Mohammad Hossein Abbasi 

Painting
mhabbas1@ualberta.ca

I am influenced by memories from my homeland and having gone through the process of migration. My paintings examine the structure of the home, working with different arches that are related to the architecture of both where I have come from and where I am currently living. Using these arches as a form rather than symbols, I create three-dimensional spaces that move between Renaissance and Oriental perspectives. In my mind, painting is very similar to poetry. I use visual expressions such as bird and flight, boat, waterfall, fountain, sea waves, candle and flame, flower, to create a dream that is a picture of an ideal home. This fantasy that has references to my childhood memories of the village my mother comes from, and its mountainous geography, and its sacred resources. Facing these images that I am creating is helping me rediscover and retrieve my identity.


Lindsey Bond

Intermedia
lbond@ualberta.ca 

Locating ourselves is a remembering process…Location establishes connection through memory. When we locate, we search through our memory banks and retrieve information about who we are, where we come from and our roots. (Absolon & Willett, "Putting Ourselves Forward" 115)". On a visit to my Auntie Betty's home, she gave me a red rose tea tin with the family negatives. The act of re-looking at family photographs begins my work of decolonizing narratives about home. Re-membering, as Absolon and Willet describe, encourages me to think about the capacity of how photographs and stories can point towards non-Indigenous responsibility, locating ourselves in relationship to Indigenous narratives, and creating anticolonial alternatives as we navigate shared pathways.I am an outsider, a settler media-artist and mother from amiskwacîwâskahikan. I make meaning through collaboration and create photographic and video installations, books and postcards that speak to identity, home and the memory-site. I am of Scottish and English descent and the last four generations of my family lived in Lone Rock/Lloydminster, SK, an unfamiliar place to me. Visiting and listening to my Auntie's stories of these photographs begins to establish relationships between the matrilineal line (Reynolds) of my family and Lone Rock, SK, during 1881-1962. For my MFA thesis, I am creating a photo-media installation that locates my relationship to family stories, unsettles local (settler) images and archives from the Lloydminster / Nunebor district, and re-frames "pioneering" narratives with Other-wise narratives in Treaty 6 Territory.


Chelsey Campbell

Printmaking
chelseyc@ualberta.ca 

The crack of the back, the weary sigh of tired limbs as they shift and grind into position, the sinewy snap of muscle stricken between malformed bone and flesh. Disability and chronic pain are a daily intervention, a constant renegotiation of an imperfect body's shifting terms and capacities. My research examines my body as both a medical object and a social construct; exploring the liminal space between patient and person, body and self. Drawing from my intimate history with chronic pain and disability, I am interested in the tenuous nature of the disabled body within social and medical frameworks fixated on diagnosis and cure. Utilizing medical documentation, data, and personal journals from a recent recovery period, I intend to recontextualize these illness experiences through printmaking, performance, and photography.
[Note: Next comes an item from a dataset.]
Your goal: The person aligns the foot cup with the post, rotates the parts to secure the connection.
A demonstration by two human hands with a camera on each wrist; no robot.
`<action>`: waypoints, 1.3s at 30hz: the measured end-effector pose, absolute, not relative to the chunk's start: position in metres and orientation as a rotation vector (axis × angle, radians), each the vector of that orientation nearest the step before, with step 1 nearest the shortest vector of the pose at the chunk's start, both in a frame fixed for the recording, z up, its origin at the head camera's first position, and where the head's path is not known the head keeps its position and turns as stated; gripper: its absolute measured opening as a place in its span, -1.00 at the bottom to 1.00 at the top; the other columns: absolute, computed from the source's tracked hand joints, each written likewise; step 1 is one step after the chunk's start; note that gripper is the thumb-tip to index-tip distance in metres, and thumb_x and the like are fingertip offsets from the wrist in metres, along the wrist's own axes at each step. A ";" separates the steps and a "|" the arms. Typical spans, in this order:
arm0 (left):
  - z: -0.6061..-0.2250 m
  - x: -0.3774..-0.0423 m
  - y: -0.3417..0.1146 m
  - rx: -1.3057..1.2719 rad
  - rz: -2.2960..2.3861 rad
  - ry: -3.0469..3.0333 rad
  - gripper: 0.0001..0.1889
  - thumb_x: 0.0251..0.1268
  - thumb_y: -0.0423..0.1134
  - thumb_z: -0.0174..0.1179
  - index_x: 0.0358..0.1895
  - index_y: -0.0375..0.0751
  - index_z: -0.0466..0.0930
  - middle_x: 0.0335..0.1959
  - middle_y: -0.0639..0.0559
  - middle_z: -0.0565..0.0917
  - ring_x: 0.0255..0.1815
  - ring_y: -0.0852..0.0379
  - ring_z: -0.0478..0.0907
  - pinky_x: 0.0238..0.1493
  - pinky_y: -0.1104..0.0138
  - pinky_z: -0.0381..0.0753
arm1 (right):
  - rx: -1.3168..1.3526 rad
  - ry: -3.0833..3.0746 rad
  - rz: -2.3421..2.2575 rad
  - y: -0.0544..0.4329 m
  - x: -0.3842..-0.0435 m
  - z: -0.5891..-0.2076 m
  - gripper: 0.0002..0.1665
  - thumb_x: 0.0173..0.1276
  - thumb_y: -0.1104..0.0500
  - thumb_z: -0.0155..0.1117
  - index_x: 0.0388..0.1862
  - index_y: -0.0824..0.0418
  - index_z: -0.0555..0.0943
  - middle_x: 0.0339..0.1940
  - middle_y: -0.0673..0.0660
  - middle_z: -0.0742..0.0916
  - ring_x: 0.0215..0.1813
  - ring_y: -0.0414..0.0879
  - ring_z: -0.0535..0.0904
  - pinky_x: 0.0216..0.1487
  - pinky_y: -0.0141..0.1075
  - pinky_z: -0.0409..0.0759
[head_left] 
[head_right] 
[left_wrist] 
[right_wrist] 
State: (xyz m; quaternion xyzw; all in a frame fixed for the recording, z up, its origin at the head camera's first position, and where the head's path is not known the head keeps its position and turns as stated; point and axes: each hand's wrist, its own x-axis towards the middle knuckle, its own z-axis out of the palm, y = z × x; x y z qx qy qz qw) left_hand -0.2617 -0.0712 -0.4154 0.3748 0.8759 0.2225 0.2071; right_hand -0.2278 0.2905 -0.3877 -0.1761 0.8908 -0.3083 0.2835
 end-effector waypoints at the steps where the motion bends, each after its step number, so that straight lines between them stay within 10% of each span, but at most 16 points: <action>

Through these explorations my work seeks to create space for the body in pain, lend agency and voice to imperfect form, and reclaim the medicalized body as a reflection of self.


Yong Fei Guan

Intermedia
yongfei1@ualberta.ca

Our natural world is out of balance: humanity staggers at the edge of epidemics and climate catastrophe. The idea of “progress” is not in harmony with the planet. I strive to find solutions through an interdisciplinary approach combining arts, science, philosophy, and cultural heritage with multispecies collaboration. Daoist philosophy describes the flow of nature and reminds us that we are inextricably linked to the earth. The fundamental principle of Daoism is balance: push-pull; give-take; destruction-restoration. I am inspired by these concepts and view public art as an accessible space to provoke dialogue about environmental destruction and restoration in our contemporary society. I attempt to reinvent the public art experience by demonstrating that humans and their urban spaces are one ecosystem. Currently, I am investigating my everyday consumption and trying to transform my waste into new materials/energy through collaborating with earthworms who are active waste-to-energy-producersThese incomparable builders constantly turn and aerate the soil and produce rich compost (new soil). Will they restore some of the toxic soil polluted by chemicals and urbanization within our community? I see making soil with the humble worms as a form of activism to restore biodiversity. I am also researching whether goji, a Chinese heritage plant can co-exist non-invasively with the local ecology. Goji berry trees are not native to this land, but they have been living side by side with Indigenous species in the Edmonton River valley since the nineteenth century. Many people think that the Edmonton river valley should only be filled with native plants. The goji, however, has found a home here too. Does it not belong? How long does it need to be here to be considered part of the local community? Through a series of public art installations that examine the history of goji berries in Edmonton, I hope to open a dialogue regarding issues around migration, immigration, and settler-colonialism.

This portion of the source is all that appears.